Dopo i casi di positività riscontrati nelle ultime 48 ore, sono risultati tutti negativi i tamponi effettuati, 50 complessivamente, nella giornata odierna, presso il laboratorio dell’Ospedale Cotugno di Napoli. I test sono stati effettuati su casi sospetti. Tra le persone sottoposte ai controlli sanitari, risultano esserci anche i familiari e gli amici delle due donne contagiate a Caserta e Salerno. Resta invece ancora da completare la procedura di controllo, prevista dai protocolli, sui familiari del terzo caso, un uomo di Napoli. Si ricorda che, al momento, i casi ufficiali di contagio riguardano solo queste tre persone.

Si tratta, lo ricordiamo, di una giovane donna di 24 anni che ha soggiornato in Lombardia, insieme ad un’amica originaria di Caserta, e al compagno di questa. Ai medici, la persona contagiata, ha spiegato di aver frequentato una discoteca di Milano e di essersi spostata in metropolitana. L’altro caso, il secondo, riguarda una 26 enne tecnico di laboratorio originaria della provincia di Salerno, che vive per motivi di lavoro a Cremona. La donna nei giorni scorsi era rientrata nel suo paese natale, Montano Attilia. Due giorni fa la comparsa di febbre e sintomi acuti, che l’hanno spinta a recarsi al vicino pronto soccorso di Vallo della Lucania, dove è stata sottoposta a tampone. Infine il terzo caso di contagio riguarda un 45 enne che vive nel quartiere San Carlo di Napoli, questo terzo caso risultava asintomatico.
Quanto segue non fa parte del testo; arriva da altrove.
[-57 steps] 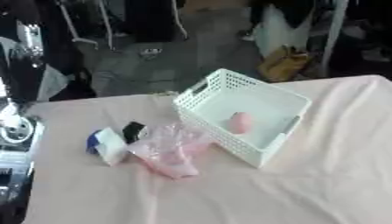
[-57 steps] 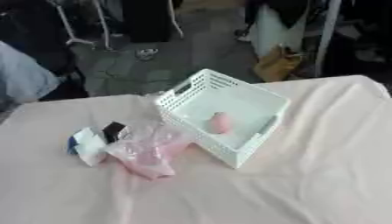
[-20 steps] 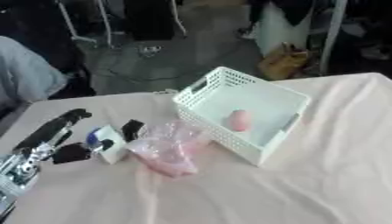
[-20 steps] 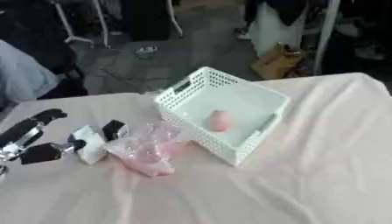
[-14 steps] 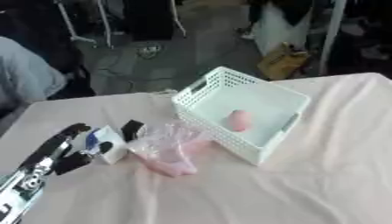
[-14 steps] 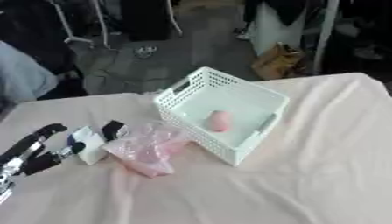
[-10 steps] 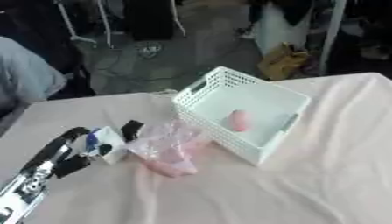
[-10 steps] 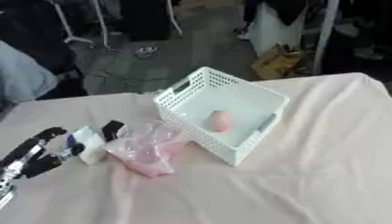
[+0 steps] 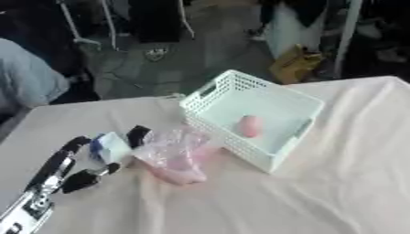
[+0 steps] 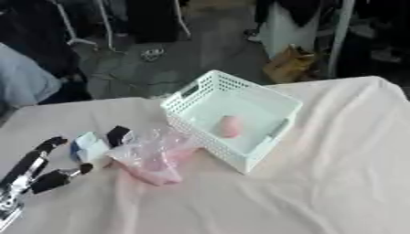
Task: Pick up objects on the table and place them in the box.
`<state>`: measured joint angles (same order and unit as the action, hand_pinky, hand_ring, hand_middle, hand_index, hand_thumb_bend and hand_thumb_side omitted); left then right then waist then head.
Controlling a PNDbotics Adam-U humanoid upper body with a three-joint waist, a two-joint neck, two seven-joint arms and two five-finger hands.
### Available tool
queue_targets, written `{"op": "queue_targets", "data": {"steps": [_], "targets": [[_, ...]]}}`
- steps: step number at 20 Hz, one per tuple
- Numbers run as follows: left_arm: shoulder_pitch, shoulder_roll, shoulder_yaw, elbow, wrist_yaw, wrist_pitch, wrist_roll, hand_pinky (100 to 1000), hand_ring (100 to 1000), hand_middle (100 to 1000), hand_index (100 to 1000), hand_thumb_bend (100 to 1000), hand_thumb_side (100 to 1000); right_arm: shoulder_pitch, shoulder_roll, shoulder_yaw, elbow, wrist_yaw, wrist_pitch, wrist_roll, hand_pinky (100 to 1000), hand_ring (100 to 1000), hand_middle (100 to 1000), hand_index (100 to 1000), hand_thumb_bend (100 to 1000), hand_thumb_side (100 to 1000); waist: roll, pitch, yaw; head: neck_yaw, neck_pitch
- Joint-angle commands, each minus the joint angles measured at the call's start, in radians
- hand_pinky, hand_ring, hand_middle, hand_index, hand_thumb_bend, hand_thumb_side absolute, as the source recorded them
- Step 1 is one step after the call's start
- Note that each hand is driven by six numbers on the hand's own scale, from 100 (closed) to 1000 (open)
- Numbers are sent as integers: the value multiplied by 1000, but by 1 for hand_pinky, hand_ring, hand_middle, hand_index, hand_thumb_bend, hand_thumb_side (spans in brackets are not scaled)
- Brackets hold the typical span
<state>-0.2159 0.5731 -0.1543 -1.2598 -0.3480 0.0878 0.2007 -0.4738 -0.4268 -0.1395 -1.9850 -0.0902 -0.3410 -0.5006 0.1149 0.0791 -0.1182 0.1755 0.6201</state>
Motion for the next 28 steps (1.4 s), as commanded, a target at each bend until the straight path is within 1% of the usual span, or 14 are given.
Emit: {"op": "queue_targets", "data": {"steps": [1,4,7,10,13,23,28], "targets": [[-24,4,19,17,-24,-11,50,1000,1000,1000,1000,990,676,-14,-11,3,-15,-9,0,5,851,919,829,834,100,798,-3,-4,0,5,-14],[-38,-20,17,36,-41,-7,107,1000,1000,1000,1000,976,682,-15,-10,3,-15,-10,0,5,851,920,830,834,100,798,-4,-3,-1,6,-18],[-54,-35,12,50,-47,-4,132,994,1000,1000,1000,971,687,-15,-9,4,-15,-11,0,6,852,920,830,835,100,797,-4,-2,-2,7,-21],[-79,-54,10,67,-48,5,159,951,1000,987,1000,971,680,-15,-7,6,-15,-12,1,8,852,920,830,835,100,795,-4,-2,-3,6,-23],[-100,-75,10,86,-52,13,185,941,1000,984,1000,970,680,-17,-5,7,-15,-14,1,11,852,920,829,835,100,796,-4,-1,-5,8,-23],[-159,-122,13,168,-85,30,214,936,1000,967,1000,966,671,-20,-2,9,-15,-20,-1,15,853,920,830,835,100,798,-4,0,-8,12,-20],[-181,-142,23,236,-119,36,226,941,1000,951,1000,930,669,-21,-1,9,-15,-22,-2,17,853,921,830,836,100,795,-5,2,-8,16,-17]]}}
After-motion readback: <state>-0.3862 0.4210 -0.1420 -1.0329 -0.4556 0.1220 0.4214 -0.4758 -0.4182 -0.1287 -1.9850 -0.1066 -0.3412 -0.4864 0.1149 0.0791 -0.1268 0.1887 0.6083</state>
L’uomo ieri sera ha scoperto di essere stato contagiato. Anche lui avrebbe contratto il virus a Milano.

Intanto la Regione Campania ha fatto sapere che “è in corso l’esame dei test delle persone identificate e temporaneamente in quarantena che hanno avuto contatti con i tre cittadini campani risultati positivi al coronavirus. Già da ieri sera è stata tempestivamente ricostruita l’intera filiera di collegamenti”.